I just finished reading The Midnight Library, by Matt Haig. As I read it, I pondered the junctures of my life where I made fateful decisions. For example, what if I’d stuck with my first choice of being a pre-med major instead of dropping that, floundering about, and eventually choosing English Literature and then an MLIS? Would I have made a good doctor? Would I have liked it better than my ultimate career as a librarian and, since I retired, a writer?
It’s interesting to ponder these things. Of course, we can never know for sure what might have been. I suspect my happiness level is a set point and while some things can make me miserable, or briefly euphoric, I then revert to that set point. I doubt if a different career path would have made a huge difference.
Meanwhile, back in this timeline, I have decided on a cover for my forthcoming mystery, Silent Winter Solstice, which should be published within the next few months!

For those who don’t already know, The Midnight Library, by Matt Haig, is about Nora Seed a young woman who is unhappy with her life. On one particularly bad day, she decides to end it. But, instead of dying, she finds herself in the Midnight Library, which is filled with an infinite number of books. A librarian shows her one book that lists all of Nora’s regrets and explains that Nora can choose to go back in time and make a different choice. Each choice will lead to a different life. Each of the books is about one of those possible lives. There are all kinds of vague science-y sounding things about multi-verses and so on.
Most of the novel is about Nora making choices and experiencing different lives. Somewhere in the middle of the book, I started skimming the chapters. I got the gist. She chooses a life, isn’t satisfied, and then goes back to the library to choose another.
If it sounds kind of corny and formulaic, it kind of is. And yet it works. Mr. Haig’s observations about people, their motivations, miscommunications, and ultimately how we can love and care for ourselves and each other, makes this otherwise forgettable time-traveling, sci-fi book more than the sum of its parts.
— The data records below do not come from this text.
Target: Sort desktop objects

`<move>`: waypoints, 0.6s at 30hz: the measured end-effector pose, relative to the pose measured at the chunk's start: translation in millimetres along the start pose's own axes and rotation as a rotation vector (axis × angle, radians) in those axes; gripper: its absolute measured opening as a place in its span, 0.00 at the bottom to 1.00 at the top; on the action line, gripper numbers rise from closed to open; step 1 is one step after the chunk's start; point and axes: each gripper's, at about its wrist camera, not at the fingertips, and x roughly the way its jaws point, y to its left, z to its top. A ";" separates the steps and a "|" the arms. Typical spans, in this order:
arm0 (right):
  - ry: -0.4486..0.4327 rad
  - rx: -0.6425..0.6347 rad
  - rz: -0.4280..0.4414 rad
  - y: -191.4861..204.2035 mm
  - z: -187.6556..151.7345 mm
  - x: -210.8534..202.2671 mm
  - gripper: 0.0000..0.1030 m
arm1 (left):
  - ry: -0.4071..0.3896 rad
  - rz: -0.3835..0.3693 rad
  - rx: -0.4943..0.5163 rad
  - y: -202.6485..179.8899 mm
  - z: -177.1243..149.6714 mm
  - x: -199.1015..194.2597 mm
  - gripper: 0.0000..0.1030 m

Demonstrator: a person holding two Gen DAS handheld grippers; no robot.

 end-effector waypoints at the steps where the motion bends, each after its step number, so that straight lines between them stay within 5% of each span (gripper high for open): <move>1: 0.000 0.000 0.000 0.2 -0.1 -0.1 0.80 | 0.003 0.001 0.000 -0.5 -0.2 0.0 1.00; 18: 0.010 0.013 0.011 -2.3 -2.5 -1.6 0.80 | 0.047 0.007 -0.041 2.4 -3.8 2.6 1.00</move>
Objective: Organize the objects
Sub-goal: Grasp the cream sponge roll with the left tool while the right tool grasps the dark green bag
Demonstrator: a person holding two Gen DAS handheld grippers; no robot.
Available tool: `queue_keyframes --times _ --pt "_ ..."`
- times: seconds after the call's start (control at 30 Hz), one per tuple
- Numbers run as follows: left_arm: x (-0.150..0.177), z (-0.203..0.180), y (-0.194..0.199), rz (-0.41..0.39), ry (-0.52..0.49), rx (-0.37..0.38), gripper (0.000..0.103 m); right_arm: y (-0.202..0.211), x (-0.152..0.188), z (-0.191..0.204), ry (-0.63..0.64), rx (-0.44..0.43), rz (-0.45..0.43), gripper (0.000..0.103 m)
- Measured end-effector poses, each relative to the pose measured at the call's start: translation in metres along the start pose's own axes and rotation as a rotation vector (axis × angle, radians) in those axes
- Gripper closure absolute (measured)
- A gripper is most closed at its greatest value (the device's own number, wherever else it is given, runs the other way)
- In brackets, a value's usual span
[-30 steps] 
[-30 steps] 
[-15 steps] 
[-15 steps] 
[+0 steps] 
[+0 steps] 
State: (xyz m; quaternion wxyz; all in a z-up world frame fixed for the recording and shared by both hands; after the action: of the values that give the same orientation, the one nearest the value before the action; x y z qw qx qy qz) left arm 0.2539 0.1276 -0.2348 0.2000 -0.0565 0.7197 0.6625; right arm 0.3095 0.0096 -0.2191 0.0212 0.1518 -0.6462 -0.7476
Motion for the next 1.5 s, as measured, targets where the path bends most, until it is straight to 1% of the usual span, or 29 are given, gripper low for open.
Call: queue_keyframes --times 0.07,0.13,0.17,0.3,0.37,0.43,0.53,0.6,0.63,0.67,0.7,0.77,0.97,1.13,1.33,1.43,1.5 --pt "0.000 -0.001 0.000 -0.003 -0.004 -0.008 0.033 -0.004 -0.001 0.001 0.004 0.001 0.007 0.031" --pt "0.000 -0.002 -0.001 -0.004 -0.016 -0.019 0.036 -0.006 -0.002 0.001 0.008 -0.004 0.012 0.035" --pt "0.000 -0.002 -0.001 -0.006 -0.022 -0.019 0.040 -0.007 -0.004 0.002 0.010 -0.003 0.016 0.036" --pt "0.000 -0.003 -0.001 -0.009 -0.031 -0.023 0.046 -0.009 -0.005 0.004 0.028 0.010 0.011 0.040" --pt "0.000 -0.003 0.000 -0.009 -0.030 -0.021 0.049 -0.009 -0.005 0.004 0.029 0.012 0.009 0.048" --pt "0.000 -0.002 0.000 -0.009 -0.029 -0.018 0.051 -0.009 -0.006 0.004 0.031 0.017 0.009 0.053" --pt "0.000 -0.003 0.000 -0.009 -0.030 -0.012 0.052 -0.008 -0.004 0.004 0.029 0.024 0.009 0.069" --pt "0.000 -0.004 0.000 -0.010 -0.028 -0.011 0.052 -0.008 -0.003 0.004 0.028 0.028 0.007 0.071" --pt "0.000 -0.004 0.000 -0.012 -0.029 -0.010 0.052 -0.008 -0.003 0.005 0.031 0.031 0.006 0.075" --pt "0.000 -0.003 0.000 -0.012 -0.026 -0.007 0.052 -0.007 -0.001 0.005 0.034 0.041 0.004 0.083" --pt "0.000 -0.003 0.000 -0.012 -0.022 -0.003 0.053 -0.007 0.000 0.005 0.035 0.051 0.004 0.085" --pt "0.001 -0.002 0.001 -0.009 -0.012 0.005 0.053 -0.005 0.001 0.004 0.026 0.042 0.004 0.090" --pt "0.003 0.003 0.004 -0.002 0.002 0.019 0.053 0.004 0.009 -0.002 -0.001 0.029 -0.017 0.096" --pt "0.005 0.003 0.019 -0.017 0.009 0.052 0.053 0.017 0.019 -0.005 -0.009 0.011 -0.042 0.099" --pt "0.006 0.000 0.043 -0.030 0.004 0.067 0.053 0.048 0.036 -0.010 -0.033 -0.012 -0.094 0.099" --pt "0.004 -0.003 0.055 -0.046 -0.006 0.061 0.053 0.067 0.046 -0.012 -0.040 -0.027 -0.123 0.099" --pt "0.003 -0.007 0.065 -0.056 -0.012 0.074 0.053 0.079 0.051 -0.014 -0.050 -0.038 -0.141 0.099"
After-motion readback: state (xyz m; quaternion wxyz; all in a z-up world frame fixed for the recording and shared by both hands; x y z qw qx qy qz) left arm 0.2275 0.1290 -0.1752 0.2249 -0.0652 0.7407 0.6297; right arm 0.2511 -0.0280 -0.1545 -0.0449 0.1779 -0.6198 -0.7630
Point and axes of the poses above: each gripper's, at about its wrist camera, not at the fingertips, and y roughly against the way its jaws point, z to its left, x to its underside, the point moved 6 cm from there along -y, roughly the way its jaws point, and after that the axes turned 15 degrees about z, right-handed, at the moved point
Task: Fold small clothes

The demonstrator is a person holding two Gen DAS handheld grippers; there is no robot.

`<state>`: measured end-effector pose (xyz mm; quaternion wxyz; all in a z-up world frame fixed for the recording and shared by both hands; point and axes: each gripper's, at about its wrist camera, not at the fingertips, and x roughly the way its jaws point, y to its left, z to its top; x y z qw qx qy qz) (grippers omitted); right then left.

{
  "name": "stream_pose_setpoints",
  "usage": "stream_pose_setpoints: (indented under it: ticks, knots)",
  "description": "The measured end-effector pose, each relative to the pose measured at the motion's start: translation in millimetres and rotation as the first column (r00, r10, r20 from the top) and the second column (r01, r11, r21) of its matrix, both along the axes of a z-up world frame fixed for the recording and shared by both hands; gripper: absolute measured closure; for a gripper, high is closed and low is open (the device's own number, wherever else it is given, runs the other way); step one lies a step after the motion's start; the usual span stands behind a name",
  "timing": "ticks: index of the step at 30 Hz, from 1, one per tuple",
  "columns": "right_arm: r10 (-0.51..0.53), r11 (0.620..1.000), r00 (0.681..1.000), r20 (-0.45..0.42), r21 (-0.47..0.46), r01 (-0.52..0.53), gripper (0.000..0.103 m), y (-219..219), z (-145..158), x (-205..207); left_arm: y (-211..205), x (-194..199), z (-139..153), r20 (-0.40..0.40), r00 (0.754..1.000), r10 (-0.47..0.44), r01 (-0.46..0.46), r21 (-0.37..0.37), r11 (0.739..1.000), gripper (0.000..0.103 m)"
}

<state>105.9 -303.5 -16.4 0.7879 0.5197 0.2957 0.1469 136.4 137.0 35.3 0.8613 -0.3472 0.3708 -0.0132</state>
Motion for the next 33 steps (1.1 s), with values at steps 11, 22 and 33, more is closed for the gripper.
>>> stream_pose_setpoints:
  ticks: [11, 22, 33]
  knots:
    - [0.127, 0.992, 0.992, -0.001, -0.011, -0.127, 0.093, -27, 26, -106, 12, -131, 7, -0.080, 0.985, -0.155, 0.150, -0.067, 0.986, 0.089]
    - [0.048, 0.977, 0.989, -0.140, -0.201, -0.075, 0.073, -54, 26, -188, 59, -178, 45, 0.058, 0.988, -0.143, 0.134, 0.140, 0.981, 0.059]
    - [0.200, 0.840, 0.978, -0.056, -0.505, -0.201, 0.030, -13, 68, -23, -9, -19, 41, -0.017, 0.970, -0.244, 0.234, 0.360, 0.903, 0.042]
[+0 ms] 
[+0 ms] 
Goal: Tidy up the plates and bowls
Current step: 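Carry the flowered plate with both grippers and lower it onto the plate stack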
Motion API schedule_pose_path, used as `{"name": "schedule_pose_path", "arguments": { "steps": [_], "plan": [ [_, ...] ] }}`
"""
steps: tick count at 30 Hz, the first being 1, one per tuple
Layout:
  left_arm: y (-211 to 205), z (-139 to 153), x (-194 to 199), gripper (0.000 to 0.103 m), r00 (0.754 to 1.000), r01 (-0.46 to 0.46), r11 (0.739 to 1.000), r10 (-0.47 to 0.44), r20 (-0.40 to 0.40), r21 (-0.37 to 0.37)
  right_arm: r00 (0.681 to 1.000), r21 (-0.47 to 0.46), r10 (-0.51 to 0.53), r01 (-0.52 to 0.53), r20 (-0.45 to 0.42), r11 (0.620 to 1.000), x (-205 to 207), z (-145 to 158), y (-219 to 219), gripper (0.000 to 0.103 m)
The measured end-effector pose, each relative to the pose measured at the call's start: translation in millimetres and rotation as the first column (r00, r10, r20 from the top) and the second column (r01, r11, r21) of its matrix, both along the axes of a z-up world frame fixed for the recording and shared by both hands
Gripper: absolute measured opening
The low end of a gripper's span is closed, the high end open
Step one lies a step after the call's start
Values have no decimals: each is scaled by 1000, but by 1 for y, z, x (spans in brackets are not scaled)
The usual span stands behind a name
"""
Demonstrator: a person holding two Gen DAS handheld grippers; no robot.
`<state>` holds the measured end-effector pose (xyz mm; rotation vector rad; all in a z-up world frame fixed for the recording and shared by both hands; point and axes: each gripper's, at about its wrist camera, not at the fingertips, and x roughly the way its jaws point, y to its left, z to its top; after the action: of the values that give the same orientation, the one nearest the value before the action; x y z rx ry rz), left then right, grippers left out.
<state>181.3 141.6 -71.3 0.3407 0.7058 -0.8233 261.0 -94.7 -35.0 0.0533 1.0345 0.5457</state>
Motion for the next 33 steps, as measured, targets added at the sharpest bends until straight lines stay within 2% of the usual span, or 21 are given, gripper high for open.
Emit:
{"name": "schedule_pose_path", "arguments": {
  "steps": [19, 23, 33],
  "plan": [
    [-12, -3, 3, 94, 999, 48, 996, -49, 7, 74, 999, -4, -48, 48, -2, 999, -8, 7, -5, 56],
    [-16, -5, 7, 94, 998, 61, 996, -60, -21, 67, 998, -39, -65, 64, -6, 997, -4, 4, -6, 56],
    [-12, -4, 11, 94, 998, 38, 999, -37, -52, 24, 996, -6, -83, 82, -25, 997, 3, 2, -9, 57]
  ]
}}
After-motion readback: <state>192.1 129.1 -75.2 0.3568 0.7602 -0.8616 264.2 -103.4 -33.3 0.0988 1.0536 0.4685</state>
It reminded me of one of my favorite Robert Frost poems.

The Road Not Taken
BY ROBERT FROST
Two roads diverged in a yellow wood,
And sorry I could not travel both
And be one traveler, long I stood
And looked down one as far as I could
To where it bent in the undergrowth;
Then took the other, as just as fair,
And having perhaps the better claim,
Because it was grassy and wanted wear;
Though as for that the passing there
Had worn them really about the same,
And both that morning equally lay
In leaves no step had trodden black.
Oh, I kept the first for another day!
Yet knowing how way leads on to way,
I doubted if I should ever come back.
I shall be telling this with a sigh
Somewhere ages and ages hence:
Two roads diverged in a wood, and I—
I took the one less traveled by,
And that has made all the difference.
Bonnie I love the cover and can’t wait to read the book…an autographed copy of course!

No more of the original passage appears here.